Line count for the string "fruit" in the records below: report that figure and nothing else.
#### Records shown
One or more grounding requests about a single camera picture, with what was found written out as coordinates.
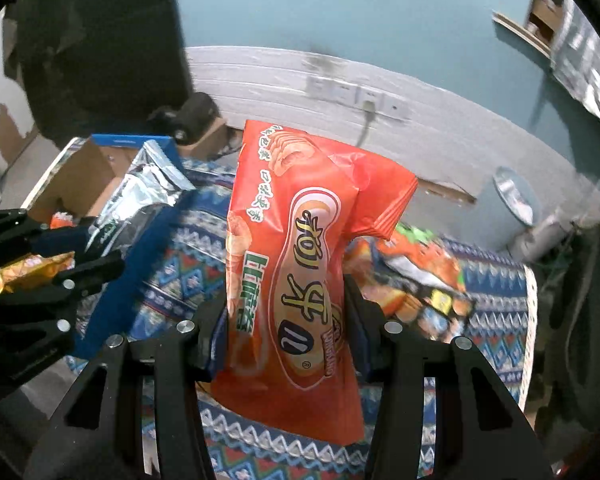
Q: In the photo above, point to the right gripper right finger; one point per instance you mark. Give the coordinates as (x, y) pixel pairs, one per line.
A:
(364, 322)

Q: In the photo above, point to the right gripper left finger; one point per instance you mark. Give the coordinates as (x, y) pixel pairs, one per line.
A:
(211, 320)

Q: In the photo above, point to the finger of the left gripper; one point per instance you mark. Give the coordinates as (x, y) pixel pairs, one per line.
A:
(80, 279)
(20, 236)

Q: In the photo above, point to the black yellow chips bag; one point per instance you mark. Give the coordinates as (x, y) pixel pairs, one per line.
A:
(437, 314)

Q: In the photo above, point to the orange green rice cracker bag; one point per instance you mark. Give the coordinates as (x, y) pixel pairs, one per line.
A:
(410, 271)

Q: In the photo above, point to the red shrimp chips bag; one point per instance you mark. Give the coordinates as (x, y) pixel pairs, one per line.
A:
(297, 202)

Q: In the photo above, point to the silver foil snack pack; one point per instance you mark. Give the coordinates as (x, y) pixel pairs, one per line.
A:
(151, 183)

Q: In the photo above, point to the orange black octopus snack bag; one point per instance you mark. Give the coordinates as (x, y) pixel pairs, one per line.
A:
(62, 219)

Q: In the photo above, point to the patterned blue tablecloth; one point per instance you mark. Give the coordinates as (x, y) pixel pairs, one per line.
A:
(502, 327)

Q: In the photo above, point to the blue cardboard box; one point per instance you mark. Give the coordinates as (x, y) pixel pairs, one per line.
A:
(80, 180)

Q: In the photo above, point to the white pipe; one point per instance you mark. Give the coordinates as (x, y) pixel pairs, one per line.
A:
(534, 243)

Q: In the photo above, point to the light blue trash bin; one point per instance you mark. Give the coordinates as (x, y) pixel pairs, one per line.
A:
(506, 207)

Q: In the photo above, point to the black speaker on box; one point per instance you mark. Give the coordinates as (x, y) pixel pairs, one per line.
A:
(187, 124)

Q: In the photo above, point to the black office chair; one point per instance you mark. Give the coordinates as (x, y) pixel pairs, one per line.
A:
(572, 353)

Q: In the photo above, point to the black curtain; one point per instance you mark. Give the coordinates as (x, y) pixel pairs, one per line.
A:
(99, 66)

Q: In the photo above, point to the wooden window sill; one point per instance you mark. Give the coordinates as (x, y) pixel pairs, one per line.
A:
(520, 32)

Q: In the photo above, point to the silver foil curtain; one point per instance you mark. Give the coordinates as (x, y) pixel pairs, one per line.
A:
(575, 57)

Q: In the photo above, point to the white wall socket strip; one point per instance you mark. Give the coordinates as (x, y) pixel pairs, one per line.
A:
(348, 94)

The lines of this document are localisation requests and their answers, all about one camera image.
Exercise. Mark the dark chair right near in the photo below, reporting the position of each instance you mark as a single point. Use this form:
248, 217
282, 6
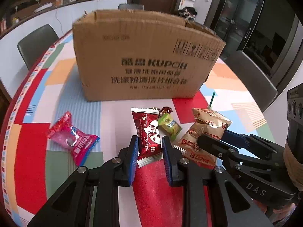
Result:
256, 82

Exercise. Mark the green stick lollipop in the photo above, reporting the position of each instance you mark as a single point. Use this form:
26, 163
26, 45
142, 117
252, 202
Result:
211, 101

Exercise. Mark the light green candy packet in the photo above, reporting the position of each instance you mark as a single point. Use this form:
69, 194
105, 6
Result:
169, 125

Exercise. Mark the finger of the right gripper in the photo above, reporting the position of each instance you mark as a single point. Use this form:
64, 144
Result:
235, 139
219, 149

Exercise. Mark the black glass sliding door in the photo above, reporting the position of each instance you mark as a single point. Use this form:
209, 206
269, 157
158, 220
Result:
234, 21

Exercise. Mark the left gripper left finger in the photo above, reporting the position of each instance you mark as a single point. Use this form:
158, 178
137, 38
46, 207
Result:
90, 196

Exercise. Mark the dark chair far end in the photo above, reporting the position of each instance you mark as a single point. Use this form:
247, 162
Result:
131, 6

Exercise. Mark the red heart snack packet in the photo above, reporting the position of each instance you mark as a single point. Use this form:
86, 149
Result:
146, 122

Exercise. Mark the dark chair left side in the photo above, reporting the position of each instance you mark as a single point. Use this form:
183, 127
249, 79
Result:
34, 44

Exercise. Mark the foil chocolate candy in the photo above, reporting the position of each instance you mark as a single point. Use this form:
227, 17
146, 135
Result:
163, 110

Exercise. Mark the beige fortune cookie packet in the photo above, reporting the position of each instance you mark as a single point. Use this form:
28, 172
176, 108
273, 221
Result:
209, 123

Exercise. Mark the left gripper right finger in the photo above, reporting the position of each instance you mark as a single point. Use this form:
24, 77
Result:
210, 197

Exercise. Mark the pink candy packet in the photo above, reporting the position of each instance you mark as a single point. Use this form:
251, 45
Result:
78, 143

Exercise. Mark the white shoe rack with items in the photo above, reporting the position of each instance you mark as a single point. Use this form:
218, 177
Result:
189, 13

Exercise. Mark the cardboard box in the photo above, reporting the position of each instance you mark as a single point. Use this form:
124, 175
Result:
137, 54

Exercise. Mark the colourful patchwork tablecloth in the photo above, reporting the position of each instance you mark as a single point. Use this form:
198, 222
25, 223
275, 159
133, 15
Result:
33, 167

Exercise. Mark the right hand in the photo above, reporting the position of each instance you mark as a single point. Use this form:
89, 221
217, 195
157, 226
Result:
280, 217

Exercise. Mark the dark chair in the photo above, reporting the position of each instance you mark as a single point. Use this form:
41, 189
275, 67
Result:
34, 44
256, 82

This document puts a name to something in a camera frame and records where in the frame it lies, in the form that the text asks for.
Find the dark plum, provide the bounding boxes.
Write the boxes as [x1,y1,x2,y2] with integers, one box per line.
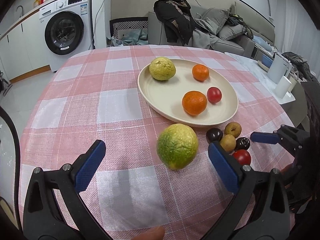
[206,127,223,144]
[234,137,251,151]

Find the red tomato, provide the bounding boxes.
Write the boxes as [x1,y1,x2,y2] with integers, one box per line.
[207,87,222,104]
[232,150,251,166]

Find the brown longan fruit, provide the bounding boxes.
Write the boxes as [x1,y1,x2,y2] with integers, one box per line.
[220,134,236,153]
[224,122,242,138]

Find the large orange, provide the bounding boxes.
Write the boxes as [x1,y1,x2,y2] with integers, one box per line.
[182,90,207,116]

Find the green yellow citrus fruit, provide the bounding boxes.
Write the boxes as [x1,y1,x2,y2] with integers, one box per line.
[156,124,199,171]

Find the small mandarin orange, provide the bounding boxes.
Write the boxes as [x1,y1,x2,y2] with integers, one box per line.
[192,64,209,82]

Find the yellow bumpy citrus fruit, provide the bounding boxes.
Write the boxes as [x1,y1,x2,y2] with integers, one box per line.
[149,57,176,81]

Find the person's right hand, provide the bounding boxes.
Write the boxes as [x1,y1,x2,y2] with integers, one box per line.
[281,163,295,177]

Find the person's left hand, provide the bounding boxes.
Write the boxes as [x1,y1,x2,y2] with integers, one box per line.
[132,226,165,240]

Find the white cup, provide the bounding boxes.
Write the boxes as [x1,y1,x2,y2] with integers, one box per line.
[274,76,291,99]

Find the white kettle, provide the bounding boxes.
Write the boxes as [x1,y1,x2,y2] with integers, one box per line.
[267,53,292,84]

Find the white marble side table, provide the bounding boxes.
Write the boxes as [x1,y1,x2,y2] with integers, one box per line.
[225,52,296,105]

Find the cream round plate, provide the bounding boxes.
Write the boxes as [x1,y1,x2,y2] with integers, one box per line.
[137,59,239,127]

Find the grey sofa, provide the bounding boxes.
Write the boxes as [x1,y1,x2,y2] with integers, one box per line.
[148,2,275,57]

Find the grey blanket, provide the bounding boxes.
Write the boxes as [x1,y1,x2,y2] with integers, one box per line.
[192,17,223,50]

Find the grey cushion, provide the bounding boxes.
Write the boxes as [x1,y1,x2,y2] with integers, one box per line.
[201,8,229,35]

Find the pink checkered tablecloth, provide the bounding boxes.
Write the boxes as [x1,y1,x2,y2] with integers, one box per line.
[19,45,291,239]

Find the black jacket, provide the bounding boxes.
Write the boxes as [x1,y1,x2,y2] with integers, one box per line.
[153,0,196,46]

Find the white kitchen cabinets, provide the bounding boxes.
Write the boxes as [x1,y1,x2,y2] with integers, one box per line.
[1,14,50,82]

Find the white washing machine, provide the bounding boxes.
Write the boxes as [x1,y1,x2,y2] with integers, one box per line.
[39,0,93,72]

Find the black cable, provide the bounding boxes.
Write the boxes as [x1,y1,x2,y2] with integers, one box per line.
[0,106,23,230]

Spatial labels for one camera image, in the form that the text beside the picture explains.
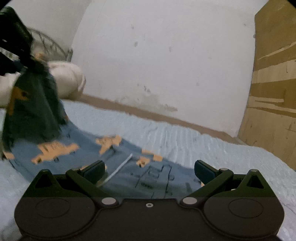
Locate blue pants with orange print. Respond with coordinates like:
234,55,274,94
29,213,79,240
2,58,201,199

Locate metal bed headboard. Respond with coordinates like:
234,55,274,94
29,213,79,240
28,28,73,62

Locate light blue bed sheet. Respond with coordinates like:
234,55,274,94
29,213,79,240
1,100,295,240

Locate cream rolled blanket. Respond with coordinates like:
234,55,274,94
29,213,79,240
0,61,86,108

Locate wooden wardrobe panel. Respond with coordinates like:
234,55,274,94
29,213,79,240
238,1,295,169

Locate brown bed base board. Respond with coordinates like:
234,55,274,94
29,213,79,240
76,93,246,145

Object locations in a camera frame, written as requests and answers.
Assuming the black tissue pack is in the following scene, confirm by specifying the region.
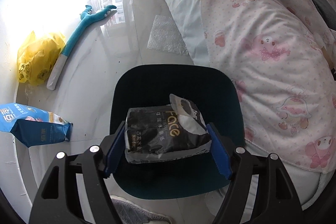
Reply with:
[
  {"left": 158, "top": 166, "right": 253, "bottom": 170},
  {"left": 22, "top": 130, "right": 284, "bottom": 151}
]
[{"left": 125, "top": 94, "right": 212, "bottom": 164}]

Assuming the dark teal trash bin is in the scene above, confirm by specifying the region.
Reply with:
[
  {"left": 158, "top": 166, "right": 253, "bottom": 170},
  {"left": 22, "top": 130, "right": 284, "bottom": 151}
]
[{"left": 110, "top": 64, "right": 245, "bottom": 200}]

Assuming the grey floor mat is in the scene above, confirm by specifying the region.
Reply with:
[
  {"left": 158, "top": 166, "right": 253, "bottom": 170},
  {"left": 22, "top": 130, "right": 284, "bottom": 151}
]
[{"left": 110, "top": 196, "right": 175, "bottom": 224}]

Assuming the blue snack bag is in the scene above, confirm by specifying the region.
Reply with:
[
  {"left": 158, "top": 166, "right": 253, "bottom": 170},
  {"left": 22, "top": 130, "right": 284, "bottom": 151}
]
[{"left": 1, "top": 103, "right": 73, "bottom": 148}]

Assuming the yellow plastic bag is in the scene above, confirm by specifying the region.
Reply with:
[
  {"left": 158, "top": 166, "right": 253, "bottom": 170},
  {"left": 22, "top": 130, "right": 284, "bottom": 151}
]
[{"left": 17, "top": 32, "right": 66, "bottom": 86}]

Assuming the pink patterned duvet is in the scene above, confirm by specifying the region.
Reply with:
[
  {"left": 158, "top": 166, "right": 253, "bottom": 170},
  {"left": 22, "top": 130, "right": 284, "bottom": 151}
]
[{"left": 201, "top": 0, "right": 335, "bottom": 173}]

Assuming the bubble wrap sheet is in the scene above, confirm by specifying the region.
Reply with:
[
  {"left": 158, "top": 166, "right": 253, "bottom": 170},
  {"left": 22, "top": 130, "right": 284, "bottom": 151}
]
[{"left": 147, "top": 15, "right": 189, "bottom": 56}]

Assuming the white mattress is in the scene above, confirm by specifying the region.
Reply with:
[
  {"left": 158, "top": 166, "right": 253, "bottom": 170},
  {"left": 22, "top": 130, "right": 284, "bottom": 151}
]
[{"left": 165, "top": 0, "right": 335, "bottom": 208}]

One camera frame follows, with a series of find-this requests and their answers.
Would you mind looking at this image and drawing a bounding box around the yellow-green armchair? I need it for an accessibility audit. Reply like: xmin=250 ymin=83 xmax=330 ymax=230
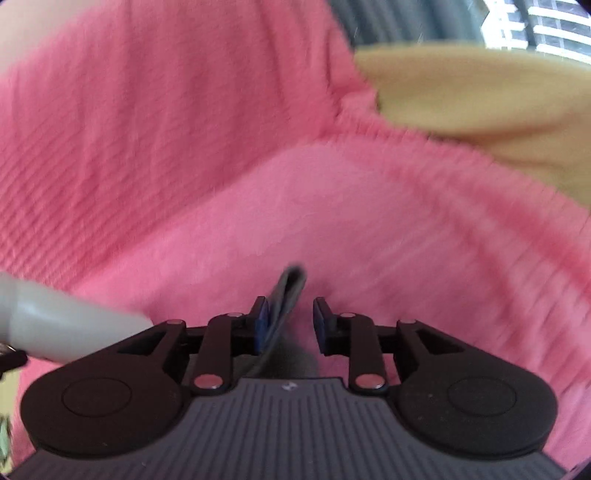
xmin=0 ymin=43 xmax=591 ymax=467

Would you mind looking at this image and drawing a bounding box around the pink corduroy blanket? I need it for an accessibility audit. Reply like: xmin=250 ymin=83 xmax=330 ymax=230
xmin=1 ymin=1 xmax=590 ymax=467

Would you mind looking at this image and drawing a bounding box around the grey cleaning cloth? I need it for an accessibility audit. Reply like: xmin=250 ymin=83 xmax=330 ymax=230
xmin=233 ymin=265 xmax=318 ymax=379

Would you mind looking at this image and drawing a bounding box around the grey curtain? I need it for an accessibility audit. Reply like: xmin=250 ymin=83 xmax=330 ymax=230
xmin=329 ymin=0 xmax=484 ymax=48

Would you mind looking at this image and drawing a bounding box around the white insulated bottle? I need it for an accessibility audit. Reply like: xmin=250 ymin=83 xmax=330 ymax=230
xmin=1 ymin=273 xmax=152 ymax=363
########
## Answer for the task
3